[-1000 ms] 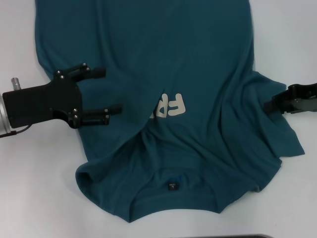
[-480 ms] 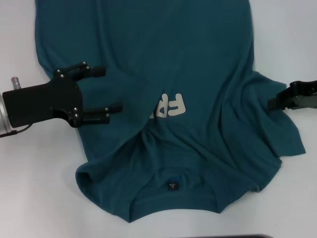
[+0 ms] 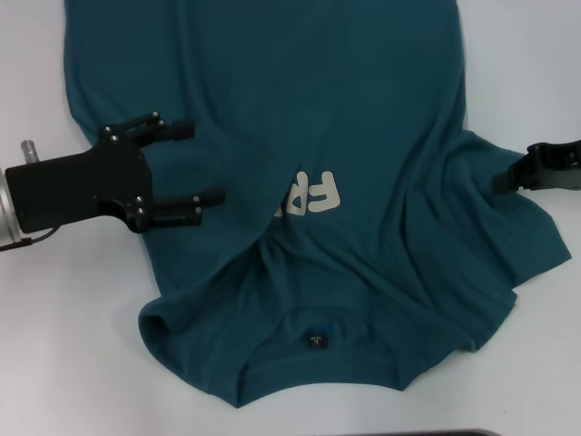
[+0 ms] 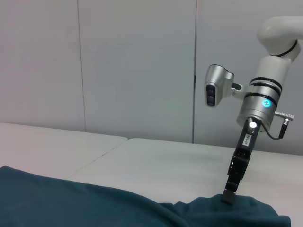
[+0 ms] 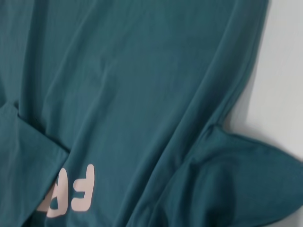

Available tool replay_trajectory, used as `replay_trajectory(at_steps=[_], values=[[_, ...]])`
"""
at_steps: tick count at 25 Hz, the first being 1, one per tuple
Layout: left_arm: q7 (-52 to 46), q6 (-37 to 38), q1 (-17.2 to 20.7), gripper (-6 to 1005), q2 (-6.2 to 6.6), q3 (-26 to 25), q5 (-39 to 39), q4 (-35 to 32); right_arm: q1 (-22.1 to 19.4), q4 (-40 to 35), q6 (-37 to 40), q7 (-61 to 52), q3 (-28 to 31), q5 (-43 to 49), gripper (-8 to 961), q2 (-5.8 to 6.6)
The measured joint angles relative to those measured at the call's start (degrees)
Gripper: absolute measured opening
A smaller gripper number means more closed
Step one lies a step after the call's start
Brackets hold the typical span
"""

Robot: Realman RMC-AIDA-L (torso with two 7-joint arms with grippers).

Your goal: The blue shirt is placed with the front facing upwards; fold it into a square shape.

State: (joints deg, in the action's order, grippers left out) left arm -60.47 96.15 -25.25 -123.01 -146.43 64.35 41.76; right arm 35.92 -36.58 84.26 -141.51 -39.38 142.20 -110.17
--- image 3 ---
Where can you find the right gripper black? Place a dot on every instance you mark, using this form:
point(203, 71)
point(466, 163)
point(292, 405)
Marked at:
point(563, 163)

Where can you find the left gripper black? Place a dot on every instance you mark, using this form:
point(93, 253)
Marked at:
point(81, 191)

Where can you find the teal blue printed t-shirt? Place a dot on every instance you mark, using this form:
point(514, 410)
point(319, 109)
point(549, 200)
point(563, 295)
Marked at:
point(318, 91)

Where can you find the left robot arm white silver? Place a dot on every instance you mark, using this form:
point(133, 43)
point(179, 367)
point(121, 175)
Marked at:
point(6, 213)

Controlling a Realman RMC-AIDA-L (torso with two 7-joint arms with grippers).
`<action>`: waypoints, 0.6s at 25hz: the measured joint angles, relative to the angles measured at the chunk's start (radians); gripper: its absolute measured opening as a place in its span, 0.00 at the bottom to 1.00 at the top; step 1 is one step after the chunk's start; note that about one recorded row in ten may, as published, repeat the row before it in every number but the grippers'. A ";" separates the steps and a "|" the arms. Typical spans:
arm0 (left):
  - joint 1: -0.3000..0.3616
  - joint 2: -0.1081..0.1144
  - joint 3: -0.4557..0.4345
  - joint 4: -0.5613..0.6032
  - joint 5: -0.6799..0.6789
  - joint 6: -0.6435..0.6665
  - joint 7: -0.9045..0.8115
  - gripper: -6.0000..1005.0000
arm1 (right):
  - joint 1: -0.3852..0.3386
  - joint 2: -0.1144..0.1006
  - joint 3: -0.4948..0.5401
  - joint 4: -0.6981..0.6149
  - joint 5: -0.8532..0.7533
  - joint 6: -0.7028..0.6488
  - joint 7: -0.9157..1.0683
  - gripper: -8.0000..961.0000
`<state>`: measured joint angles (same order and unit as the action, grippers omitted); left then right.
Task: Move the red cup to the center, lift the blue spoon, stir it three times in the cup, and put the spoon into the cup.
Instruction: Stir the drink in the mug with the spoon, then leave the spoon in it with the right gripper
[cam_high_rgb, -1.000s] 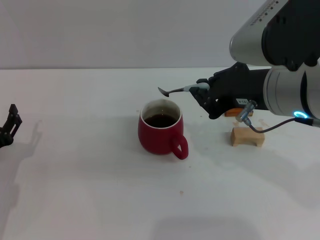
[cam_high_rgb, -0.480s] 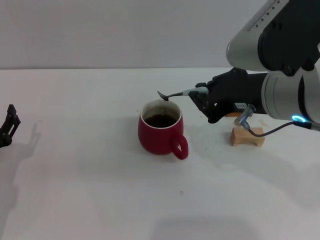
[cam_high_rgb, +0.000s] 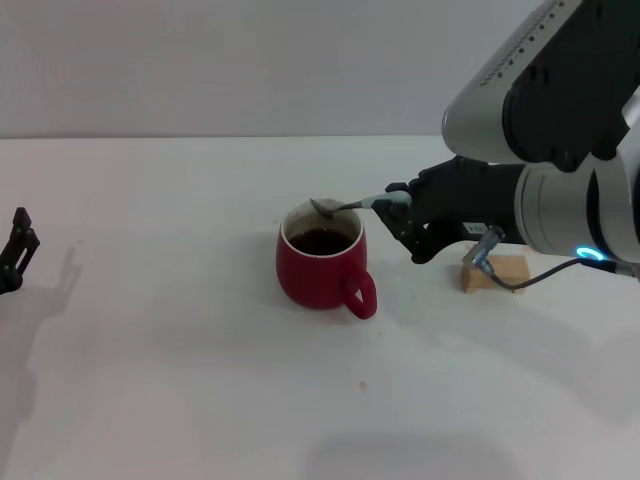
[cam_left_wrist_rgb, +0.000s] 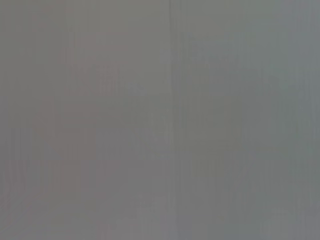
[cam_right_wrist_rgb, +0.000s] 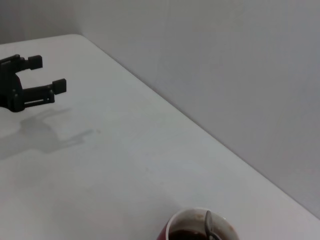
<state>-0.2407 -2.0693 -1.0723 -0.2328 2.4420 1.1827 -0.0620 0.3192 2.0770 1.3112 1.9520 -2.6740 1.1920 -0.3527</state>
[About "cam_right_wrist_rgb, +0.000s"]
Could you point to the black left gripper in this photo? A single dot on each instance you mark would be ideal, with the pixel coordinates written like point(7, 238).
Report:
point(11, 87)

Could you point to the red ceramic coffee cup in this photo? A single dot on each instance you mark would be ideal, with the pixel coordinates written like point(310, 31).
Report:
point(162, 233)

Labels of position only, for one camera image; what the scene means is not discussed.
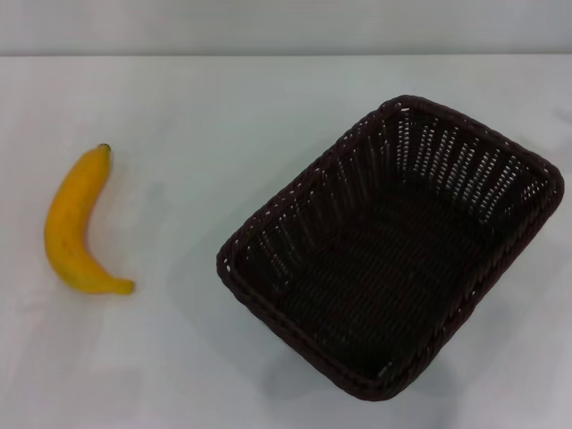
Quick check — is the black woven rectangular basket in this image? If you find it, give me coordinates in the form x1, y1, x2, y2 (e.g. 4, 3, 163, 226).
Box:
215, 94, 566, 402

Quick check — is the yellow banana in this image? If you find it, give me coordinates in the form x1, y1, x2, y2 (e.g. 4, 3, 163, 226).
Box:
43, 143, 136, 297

Your instructions
Using the data above, tally each line that contains "pixel". Write only the total.

Response to the task
2